Измаил увидел в этом смысл и решил дать здоровому глазу побыть еще несколько дней в одиночестве.
– Я уйду за провизией, новостями и вином, – объявил Небсуил. – Мои органы чувств устали, и мне нужно отдохнуть от запаха твоей плоти. Ждите меня через день-другой. Но не подглядывай и не трогай лицо; пусть его исцелят воздух и солнце.
Измаил подумал гарантировать его возвращение угрозой, но это казалось неправильным, так что он просто помахал и сказал «Береги себя!» нижней, рабочей половиной лица.
Он откинулся в постели и позволил себе вообразить новую жизнь, без странности и необходимости прятаться, – жизнь, полную уроков и сношений, карнавалов и друзей. Неожиданно в его памяти поднялась Сова на беззвучных и элегантных крыльях – крыльях белых и чистых, как ее шелковые простыни; сильных и мягких, как ее голодное тело и уроки поцелуев. Он снова с ней увидится. Она его не узнает, но он узнает ее. Он отказался от болеутоляющего зелья, которое, согласно предписаниям, должен был дать ему Цунгали. Довольно он провалялся без чувств. Хотелось сосредоточиться на том, кого и что он знал, и на том, кем он готов стать.

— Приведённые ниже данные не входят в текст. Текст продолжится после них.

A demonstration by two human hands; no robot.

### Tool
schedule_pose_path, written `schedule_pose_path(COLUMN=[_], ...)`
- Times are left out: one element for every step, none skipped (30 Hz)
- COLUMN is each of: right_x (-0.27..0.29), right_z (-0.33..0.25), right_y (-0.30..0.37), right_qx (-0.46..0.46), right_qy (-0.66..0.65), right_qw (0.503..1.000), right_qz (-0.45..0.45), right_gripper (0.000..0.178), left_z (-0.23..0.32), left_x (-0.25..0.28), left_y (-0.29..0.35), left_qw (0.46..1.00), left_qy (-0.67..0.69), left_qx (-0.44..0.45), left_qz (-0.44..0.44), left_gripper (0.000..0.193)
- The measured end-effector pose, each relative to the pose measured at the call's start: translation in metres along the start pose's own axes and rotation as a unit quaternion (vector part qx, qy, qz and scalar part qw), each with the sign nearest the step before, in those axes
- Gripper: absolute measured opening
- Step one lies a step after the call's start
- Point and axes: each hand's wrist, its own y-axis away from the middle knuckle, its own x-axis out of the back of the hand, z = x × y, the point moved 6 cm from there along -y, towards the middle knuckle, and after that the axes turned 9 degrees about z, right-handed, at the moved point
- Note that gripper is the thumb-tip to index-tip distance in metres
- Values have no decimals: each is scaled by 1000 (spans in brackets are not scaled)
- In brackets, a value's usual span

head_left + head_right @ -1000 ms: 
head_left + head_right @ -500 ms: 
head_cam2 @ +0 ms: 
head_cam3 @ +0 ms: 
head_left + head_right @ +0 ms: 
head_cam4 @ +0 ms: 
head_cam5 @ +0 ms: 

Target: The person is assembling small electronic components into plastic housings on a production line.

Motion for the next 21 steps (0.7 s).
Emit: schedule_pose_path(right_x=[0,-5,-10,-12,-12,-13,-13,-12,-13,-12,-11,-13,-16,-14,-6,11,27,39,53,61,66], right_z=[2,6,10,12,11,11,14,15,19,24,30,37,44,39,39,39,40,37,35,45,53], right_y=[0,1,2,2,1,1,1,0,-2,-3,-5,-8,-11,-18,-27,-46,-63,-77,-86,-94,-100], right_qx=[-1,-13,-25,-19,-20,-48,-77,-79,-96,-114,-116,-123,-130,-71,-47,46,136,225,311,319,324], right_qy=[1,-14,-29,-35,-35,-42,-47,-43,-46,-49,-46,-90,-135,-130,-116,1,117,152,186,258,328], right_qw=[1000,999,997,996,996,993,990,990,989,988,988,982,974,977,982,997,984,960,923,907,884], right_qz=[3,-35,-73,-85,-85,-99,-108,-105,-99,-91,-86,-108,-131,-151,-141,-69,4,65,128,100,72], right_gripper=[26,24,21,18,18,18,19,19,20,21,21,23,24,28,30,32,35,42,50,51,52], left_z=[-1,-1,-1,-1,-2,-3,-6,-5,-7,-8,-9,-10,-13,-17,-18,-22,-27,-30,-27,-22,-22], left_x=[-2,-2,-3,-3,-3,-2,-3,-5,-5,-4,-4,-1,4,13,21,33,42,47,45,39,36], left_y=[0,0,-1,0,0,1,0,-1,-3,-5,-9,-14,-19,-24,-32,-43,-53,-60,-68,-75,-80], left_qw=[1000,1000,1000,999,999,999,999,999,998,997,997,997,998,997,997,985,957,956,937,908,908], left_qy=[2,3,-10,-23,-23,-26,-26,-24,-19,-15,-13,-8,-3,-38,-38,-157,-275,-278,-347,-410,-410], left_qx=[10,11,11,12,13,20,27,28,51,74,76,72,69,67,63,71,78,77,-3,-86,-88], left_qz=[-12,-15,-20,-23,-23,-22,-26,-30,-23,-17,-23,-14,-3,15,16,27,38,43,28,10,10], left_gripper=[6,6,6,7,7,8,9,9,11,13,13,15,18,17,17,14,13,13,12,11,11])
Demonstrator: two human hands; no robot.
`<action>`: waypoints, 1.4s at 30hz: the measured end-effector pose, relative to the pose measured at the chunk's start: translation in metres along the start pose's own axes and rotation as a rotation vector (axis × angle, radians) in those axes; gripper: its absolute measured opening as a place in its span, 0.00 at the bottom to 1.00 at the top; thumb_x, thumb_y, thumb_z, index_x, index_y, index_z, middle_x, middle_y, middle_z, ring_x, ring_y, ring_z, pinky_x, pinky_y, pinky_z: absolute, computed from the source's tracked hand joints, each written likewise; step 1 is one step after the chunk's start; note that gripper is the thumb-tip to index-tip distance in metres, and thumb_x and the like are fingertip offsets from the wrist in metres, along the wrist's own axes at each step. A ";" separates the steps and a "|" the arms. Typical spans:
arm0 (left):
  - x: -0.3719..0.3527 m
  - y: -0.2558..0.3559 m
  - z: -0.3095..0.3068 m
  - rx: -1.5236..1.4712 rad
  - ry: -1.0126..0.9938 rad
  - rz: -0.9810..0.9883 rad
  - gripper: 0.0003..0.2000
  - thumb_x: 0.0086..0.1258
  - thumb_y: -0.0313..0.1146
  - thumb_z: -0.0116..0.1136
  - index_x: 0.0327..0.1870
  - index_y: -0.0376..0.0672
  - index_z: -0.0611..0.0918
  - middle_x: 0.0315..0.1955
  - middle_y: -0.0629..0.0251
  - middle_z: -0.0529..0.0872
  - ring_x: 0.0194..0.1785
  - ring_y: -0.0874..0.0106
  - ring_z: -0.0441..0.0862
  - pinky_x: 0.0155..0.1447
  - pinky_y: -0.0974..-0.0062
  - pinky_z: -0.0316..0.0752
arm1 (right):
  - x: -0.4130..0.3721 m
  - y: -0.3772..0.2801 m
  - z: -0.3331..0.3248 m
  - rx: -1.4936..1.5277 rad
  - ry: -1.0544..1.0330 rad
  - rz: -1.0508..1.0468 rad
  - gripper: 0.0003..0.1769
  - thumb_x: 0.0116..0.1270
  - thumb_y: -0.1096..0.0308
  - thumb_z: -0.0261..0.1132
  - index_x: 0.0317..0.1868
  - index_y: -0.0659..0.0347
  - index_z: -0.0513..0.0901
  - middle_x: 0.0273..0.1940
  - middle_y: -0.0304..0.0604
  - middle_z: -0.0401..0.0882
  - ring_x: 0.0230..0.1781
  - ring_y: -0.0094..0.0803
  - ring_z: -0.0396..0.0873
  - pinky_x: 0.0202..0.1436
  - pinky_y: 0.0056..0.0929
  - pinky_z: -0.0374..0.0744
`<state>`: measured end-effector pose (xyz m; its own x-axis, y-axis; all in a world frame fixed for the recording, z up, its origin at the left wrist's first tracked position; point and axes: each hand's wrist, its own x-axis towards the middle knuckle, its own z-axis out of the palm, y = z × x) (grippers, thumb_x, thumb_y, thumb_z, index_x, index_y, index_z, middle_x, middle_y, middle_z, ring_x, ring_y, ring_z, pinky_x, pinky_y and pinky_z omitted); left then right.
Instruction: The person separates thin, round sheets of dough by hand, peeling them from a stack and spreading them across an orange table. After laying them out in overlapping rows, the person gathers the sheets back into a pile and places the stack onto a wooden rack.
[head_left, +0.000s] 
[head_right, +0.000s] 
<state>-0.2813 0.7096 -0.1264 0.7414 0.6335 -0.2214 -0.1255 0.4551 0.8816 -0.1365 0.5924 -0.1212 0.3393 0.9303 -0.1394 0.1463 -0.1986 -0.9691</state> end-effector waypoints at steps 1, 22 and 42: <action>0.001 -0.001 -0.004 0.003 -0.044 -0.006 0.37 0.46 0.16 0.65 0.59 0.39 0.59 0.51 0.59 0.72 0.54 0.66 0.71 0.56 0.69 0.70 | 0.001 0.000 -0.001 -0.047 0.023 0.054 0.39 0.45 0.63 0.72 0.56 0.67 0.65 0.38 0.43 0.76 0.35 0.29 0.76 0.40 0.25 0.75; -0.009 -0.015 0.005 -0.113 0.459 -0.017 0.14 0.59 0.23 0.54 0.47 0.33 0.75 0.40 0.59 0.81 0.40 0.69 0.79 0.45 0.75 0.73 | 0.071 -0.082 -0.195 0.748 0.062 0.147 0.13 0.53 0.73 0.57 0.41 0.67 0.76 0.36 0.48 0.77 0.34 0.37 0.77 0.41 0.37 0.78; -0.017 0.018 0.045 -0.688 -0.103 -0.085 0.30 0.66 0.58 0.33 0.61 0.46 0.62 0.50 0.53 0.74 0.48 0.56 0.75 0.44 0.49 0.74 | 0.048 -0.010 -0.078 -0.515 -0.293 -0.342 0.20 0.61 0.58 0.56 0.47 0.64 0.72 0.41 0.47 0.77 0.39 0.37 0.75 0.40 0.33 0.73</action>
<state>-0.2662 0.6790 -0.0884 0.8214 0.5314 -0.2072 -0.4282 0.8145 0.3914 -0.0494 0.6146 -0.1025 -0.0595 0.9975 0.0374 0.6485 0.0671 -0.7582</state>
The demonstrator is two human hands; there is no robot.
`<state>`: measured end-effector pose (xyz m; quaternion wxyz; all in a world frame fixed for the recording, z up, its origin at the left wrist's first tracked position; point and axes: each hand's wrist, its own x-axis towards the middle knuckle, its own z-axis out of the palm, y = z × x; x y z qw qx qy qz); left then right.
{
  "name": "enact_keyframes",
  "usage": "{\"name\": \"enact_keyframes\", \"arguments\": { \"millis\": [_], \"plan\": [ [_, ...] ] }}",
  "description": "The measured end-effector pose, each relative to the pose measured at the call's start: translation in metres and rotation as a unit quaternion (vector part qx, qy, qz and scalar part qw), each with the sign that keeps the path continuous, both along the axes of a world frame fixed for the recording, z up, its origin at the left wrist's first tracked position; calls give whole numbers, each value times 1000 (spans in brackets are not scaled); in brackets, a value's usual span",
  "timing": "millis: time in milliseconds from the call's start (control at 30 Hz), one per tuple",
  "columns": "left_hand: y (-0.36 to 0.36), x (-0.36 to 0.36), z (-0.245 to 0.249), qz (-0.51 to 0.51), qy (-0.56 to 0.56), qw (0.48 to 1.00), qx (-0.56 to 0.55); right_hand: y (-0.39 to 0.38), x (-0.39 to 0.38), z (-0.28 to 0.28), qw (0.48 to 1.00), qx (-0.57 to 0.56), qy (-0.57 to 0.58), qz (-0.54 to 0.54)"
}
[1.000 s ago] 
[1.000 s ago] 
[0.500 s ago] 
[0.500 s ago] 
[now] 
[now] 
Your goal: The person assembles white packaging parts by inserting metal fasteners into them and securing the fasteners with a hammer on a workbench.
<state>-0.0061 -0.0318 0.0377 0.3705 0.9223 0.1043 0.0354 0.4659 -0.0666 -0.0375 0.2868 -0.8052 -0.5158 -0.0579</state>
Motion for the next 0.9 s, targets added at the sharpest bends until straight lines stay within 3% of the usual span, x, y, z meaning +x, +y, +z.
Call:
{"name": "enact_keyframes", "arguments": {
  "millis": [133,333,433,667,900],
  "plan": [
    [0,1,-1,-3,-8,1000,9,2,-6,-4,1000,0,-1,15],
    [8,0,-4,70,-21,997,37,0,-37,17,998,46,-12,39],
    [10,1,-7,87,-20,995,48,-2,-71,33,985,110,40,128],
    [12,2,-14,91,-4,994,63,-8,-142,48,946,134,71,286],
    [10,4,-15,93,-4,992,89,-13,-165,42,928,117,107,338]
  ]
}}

Цунгали стряпал в маленьком алькове за висящим ковром. Он еще свыкался с новой рукой и время от времени ворчал из-за промашек над плитой. В комнате оседал насыщенный запах вареных злаков с тмином. Измаил нашел книгу с иллюстрациями садов – раскрашенными вручную ксилографиями на толстой обработанной бумаге, у которой на поверхности еще виднелись спрессованные растительные волокна. Он понял так, что это легендарные сады со всего света, и как раз рассматривал сад в Тунисе, повернув книгу боком, чтобы вглядеться вглубь, когда услышал, как открылась дверь.
– Небсуил! – позвал он. – Я взял одну из твоих книг.
Его заявление встретила неправильная тишина – та, из-за которой дом вдруг показался хрупким. Цунгали тоже ее почувствовал и быстро отдернул ковер.
– Что такое? – спросил Измаил. – Здесь кто-то есть?
Цунгали потянулся за оружием, потом остановился, выпрямился, встал навытяжку. Измаил чуть не рассмеялся, но не понимал выражения на скривившемся лице. Они посмотрели друг другу в глаза в поисках какого-то решения, и тут Измаил увидел движение: на середине тела старого охотника подергивалась и поблескивала маленькая серебряная рыбка. Она увеличивалась в длине, и Измаил не мог отвести от нее глаз. Цунгали, увидев взор хозяина, взглянул туда, где из его груди торчал яркий клинок. Тот повернулся и снова удлинился, и, когда взрезал сердце, Цунгали издал ужасный кашель. Упал на колени и рухнул ничком. Рыбка исчезла.
За упавшим охотником в тенях стоял человек с парящей белой дыней вместо головы. Его лицо выглядело так, словно под ним нет кости: надутый мочевой пузырь, гладкий, безупречный и совершенно неестественный. Это Небсуил собрал такое лицо? Так Измаил будет выглядеть через несколько дней?
Сидрус переступил через тело Цунгали, держа перед собой длинный и острый клинок, не терявший из виду горла Измаила.
– Не кричи. Откроешь рот – и я вскрою тебе глотку, – сказал он с чистым иностранным акцентом. – Отвечай на вопросы тихо. Где Небсуил? Что вы с ним сделали?